Several clinical and dosimetric parameters are known to be associated with radiation-induced lung toxicity, including radiation pneumonitis (RP). Also, single nucleotide polymorphisms (SNPs) of genes in TGF-β1 pathway have a notable association with the RP. However, studies on the predictive value of SNPs for RP are still limited. Herein, we tried to develop a novel integrated predictive model for severe RP in lung cancer patients. A total of 59 patients who were treated with definitive or preoperative radiotherapy for primary lung cancer and had DNA samples were included.
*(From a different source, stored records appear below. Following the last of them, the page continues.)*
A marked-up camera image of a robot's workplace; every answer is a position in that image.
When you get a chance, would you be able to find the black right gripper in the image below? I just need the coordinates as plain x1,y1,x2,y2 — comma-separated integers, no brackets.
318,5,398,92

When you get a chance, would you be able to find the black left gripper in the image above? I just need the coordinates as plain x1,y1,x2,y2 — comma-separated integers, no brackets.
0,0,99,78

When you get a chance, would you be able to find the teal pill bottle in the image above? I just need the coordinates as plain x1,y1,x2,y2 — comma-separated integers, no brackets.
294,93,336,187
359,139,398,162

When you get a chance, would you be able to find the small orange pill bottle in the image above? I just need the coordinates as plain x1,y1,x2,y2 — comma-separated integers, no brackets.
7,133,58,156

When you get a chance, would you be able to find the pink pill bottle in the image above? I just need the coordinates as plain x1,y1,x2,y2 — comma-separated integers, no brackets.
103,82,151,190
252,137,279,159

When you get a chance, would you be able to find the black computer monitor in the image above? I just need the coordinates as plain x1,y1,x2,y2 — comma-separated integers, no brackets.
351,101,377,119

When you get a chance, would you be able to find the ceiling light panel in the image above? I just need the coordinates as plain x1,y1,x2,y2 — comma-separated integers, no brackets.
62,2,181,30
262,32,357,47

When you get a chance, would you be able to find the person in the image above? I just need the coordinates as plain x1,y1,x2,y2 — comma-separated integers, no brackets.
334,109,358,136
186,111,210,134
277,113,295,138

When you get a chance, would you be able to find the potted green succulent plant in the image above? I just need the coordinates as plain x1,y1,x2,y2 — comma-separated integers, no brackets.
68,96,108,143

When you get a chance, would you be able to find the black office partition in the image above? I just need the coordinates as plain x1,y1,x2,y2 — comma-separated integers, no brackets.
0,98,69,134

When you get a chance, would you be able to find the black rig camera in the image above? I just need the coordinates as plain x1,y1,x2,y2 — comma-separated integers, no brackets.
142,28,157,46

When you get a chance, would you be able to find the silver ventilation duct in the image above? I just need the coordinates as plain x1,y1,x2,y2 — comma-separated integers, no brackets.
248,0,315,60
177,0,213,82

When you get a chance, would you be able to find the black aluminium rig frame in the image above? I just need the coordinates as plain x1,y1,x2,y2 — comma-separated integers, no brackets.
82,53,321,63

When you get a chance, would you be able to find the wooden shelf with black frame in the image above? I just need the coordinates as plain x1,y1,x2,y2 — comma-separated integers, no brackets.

Potentially functional and tagging SNPs of TGF-β1 (rs1800469, rs1800471, rs1982073, and rs11466345), BMP2 (rs235768, rs3178250, rs1979855, and rs170986), and BMP4 (rs17563, rs4898820, and rs762642) were genotyped. Logistic regression was performed to build severe (grade ≥2) RP prediction models, and best subset selection algorithm with L0 and L2 regulations was used for variable selection. Only clinical/dosimetric variables were evaluated in model 1, and those variables as well as SNPs were included in model 2. Using beta coefficient obtained by the logistic regression, a scoring system was also developed. With median follow-up of 39.7 months, severe RP occurred in 20.3% of patients. In model 1, age (>66) and PTV volume (≥300 cc) were significant factors (p = 0.016, OR 8.820 [95% CI, 1.730-63.800]; and p = 0.024, OR 7.440 [95% CI, 1.460-52.100], respectively). In model 2, the above two factors (p = 0.010, OR 16.200 [95% CI, 2.440-187.000] and p = 0.025, OR 10.100 [95% CI, 1.610-105.000]) and the AG/GG genotype in BMP2 rs1979855 were significant factors (p = 0.031, OR 7.260 [95% CI, 1.380-59.100]). The AUC was significantly higher in model 2 than in model 1 (0.822 vs. 0.741, p = 0.029). According to developed scoring system, patients with a score >2.8 are more likely to experience severe RP (AUC 0.829). BMP2 rs1979855 could serve as a reliable biomarker for predicting RP while significantly improving predictive power compared to when only clinical factors were used.